The vegetative and reproductive development of the type species of the marine red alga Gigartina. G. pistillata (S.G. Gmelin) Stackhouse (Gigartinaceae, Rhodophyta), is described based on material from Brittany, France. Gigartina pistillata possesses a loose primary network of medullary filaments in which every cell is normally connected to each of its neighbouring cells by a single primary or secondary pit connection. Secondary filaments up to three cells long fill the gaps created as the network expands and link terminally to cells below by secondary pit connections.
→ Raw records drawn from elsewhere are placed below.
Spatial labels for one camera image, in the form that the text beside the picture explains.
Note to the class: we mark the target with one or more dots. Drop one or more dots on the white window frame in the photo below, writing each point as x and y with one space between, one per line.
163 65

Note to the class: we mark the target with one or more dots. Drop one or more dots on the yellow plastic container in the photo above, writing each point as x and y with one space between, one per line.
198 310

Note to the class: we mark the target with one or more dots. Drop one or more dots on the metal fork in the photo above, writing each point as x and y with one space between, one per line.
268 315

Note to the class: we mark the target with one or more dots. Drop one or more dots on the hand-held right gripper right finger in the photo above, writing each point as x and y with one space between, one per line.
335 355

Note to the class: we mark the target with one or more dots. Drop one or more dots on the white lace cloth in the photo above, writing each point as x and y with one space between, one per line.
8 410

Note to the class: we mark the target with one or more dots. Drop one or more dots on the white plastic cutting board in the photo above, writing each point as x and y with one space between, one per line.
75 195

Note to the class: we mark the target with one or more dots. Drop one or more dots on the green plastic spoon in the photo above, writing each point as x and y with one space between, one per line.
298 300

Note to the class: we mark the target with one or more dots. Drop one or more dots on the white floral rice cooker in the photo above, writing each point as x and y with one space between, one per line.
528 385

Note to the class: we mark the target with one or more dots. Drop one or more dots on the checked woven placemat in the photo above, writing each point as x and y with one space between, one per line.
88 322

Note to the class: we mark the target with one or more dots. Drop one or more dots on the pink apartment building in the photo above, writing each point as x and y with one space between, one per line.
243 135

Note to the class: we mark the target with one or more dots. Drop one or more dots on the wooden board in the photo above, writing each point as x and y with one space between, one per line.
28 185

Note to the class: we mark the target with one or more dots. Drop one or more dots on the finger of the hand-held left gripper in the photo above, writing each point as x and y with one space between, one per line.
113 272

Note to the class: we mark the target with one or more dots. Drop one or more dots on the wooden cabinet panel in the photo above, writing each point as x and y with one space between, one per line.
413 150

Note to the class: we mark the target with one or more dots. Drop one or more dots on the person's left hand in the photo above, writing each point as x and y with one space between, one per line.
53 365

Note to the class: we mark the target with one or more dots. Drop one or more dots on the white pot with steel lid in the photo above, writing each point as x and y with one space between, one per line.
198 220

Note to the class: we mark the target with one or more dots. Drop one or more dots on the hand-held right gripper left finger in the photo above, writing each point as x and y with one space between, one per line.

The procarp is derived by successive concavo-convex divisions of a surface cell that is homologous to the apical initial of a vegetative cortical filament, and consists of an inner cortical supporting cell bearing a curved, 3-celled carpogonial branch and a single, lateral cortical filament. After presumed fertilization, the carpogonium fuses with the auxiliary cell effecting transfer of the zygotic nucleus. Small diploid nuclei increase in number and become intermixed with larger haploid nuclei in the cytoplasm of the auxiliary cell. An enveloping tissue composed of short. branched filaments is produced from vegetative cells around the auxiliary cell. Gonimoblast filaments penetrate this tissue, and gonimoblast and vegetative cells fuse or unite by secondary pit connections to form a heterokaryotic placenta. Carposporangial chains derived from both diploid gonimoblast and heterokaryotic placental cells differentiate in clusters, separated by sterile placental tissue and surrounded at the periphery by the enveloping tissue. Tetrasporangial sori are formed progressively at the boundary between cortex and medulla. Cruciately divided tetrasporangia are intercalary and originate from uninucleate cells in both primary and secondary filaments. Sporangia in each tetrasporangial sorus are evidently released as a unit at maturity, leaving an exposed surface which is repaired by means of the proliferation of subcortical cells.